Still sniffling, Ellie bent gracefully at the waist—she’d gotten her ease in the physical world from her father, who ran and ice-skated and, unlike me, did not inhabit a universe where the furniture seemed to reposition itself just so I could trip over or bang into it. I watched as she eased each zipper on her high-tops down, slid her foot out of her right shoe, pulled off her pink sock, and laid it carefully on top of the sneaker. Off came the left shoe. Off came the left sock. I sat down in the plastic chair as Ellie moved on to her cardigan. I had never mistreated her while under the influence. I’d never yelled (well, not scary-yelling), or been rough, or told her that she needed to put on her goddamn clothes this century, because we couldn’t be late for school again, because I couldn’t sit through another lecture about Your Responsibilities to Stonefield: A Learning Community (calling it just a “school,” I supposed, would have failed to justify its outrageous tuition). It was the opposite. The pills calmed me down. They gave me a sense of peace. When I swallowed them, I felt like I could accomplish anything, whether it was writing a post about the rising costs of fertility treatments or getting my daughter to school on time.
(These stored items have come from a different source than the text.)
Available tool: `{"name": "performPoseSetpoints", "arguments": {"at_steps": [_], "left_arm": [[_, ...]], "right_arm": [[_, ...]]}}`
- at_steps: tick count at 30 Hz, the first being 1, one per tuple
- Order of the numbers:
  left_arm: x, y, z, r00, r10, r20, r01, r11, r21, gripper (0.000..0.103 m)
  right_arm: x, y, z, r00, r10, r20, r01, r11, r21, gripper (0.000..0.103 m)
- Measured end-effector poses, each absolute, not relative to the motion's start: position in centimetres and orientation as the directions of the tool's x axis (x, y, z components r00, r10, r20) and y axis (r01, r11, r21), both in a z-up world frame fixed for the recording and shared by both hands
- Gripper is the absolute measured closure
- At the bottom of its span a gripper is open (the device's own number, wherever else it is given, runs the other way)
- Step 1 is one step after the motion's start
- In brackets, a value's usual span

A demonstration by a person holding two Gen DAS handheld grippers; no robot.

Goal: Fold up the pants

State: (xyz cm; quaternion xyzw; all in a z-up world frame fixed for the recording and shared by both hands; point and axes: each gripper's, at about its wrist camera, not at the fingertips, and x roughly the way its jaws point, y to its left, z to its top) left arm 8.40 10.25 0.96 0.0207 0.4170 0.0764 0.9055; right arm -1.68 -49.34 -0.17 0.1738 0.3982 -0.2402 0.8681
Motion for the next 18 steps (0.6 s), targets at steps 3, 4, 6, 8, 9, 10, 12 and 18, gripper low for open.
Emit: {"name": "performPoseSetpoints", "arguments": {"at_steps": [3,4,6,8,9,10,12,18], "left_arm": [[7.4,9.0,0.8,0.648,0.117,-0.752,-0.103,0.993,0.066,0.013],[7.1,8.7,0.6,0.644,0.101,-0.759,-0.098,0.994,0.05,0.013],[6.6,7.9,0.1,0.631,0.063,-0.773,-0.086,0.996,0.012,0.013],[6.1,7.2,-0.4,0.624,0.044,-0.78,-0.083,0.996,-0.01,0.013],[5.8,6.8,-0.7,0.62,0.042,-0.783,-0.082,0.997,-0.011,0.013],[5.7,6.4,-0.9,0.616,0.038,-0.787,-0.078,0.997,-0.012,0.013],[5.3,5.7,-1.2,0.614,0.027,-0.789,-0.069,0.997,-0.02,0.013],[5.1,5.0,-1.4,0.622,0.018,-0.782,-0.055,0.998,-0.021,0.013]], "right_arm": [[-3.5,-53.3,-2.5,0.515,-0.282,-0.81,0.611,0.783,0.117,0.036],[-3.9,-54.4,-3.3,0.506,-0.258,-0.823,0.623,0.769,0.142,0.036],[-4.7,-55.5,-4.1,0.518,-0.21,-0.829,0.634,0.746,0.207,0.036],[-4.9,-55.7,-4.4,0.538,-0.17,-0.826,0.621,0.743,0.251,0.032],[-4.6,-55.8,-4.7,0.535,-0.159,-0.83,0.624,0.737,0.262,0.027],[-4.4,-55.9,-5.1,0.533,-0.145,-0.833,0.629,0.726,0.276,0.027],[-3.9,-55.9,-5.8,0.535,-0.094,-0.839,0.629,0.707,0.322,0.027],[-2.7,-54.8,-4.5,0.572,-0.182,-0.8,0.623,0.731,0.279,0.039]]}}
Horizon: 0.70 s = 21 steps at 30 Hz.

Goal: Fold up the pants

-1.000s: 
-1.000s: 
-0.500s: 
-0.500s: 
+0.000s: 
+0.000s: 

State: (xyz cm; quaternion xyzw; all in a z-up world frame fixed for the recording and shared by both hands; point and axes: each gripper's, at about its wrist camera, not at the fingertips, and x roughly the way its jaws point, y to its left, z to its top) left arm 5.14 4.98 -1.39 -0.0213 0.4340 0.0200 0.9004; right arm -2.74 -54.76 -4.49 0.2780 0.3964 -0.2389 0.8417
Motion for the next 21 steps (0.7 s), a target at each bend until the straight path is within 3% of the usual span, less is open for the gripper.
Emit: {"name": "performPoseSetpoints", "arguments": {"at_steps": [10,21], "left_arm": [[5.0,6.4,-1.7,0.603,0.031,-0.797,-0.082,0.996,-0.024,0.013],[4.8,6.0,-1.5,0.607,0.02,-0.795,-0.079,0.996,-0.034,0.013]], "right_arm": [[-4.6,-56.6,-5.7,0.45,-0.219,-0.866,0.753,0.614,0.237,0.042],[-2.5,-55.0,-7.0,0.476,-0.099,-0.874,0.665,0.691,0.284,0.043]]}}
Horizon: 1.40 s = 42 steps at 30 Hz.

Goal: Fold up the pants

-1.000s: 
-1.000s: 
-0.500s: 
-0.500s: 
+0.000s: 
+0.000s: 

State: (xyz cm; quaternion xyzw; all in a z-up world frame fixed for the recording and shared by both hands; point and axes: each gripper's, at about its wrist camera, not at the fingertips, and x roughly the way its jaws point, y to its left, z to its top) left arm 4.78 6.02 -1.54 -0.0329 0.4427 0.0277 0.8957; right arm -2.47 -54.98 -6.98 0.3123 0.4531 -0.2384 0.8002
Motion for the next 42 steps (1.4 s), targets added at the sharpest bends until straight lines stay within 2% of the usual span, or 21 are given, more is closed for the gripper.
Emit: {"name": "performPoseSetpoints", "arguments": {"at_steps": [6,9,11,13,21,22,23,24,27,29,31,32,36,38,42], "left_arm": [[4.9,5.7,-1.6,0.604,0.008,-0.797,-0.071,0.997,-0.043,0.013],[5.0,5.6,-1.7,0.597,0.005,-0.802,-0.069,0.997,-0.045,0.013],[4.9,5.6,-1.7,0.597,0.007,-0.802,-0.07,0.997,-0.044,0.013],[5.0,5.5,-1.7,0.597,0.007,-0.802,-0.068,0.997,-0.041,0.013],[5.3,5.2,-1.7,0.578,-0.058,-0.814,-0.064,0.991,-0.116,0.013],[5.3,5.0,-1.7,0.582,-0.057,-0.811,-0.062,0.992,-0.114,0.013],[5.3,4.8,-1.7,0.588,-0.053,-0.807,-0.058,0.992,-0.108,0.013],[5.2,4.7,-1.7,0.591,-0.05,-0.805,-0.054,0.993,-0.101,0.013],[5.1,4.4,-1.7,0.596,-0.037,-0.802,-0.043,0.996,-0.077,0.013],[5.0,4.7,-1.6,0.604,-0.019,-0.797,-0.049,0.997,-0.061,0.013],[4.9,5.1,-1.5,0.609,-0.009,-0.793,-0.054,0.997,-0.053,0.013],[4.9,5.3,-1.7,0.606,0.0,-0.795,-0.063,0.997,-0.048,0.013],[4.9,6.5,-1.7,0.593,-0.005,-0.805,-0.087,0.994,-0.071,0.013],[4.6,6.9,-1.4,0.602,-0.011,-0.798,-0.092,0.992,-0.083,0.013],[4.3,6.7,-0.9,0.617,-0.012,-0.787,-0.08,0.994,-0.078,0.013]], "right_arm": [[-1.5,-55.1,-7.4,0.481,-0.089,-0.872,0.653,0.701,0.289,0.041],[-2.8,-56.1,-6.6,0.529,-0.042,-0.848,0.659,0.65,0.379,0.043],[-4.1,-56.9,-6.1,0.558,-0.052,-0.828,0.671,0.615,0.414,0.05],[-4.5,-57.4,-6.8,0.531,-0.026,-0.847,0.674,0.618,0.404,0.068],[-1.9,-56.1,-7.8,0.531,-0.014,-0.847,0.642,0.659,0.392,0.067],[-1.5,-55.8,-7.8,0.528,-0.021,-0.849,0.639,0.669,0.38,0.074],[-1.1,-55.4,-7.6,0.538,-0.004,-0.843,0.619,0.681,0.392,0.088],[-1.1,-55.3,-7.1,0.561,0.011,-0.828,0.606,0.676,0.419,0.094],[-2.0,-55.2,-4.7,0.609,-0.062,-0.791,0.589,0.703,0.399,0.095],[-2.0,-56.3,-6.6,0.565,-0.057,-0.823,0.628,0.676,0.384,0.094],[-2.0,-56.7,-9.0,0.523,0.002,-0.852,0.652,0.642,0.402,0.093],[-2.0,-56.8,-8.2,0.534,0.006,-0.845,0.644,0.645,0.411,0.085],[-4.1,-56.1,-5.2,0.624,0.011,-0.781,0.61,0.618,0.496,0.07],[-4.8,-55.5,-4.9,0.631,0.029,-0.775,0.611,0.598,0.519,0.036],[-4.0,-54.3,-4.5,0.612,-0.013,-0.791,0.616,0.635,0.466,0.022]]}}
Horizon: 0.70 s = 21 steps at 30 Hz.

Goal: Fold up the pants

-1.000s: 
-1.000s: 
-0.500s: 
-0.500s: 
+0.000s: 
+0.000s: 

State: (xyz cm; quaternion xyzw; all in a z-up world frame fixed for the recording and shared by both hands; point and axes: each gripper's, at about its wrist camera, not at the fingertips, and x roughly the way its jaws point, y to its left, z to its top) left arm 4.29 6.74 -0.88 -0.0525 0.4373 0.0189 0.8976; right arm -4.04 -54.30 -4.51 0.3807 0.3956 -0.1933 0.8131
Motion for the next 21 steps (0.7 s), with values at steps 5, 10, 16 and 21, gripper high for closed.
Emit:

“Mom-MEE.” I looked at Ellie. Glory be, she’d gotten all the way down to her Disney Princess underpants. I held open the gown. She made a face. “Just try it,” I said. Finally, with the hauteur of a high-fashion model being forced to don polyester, she slipped her arms through the sleeves and permitted me to knot the ties in the back while she pinched the fabric between her fingertips, holding it ostentatiously away from her body, making sure the tag wouldn’t touch her. She retrieved my iPad and cued up Les Miz. I went back to my quiz. Have you ever used more than you could afford? Hardly. My doctors would write me prescriptions. My copay was fifteen dollars a bottle. But it was true that the bottles were no longer lasting as long as they were supposed to, and I spent what was beginning to feel like a lot of time figuring out how many pills I had left and which doctor I hadn’t called in a while and whether the pharmacist was looking at me strangely because I was picking up Vicodin two or three times a week.
Have you ever planned not to use that day but done it anyway?
Yes. I had thought about stopping. I had tried, a few times, and managed, for a few days . . . but during the last few not-today days, it was as if my brain and body had disconnected at some critical juncture. I’d be standing in my closet, in my T-shirt or the workout clothes I’d put on in the hope that wearing them would make me more inclined to exercise, thinking No, while watching my body from the outside, watching my hands uncap the bottle, watching my fingers select a pill.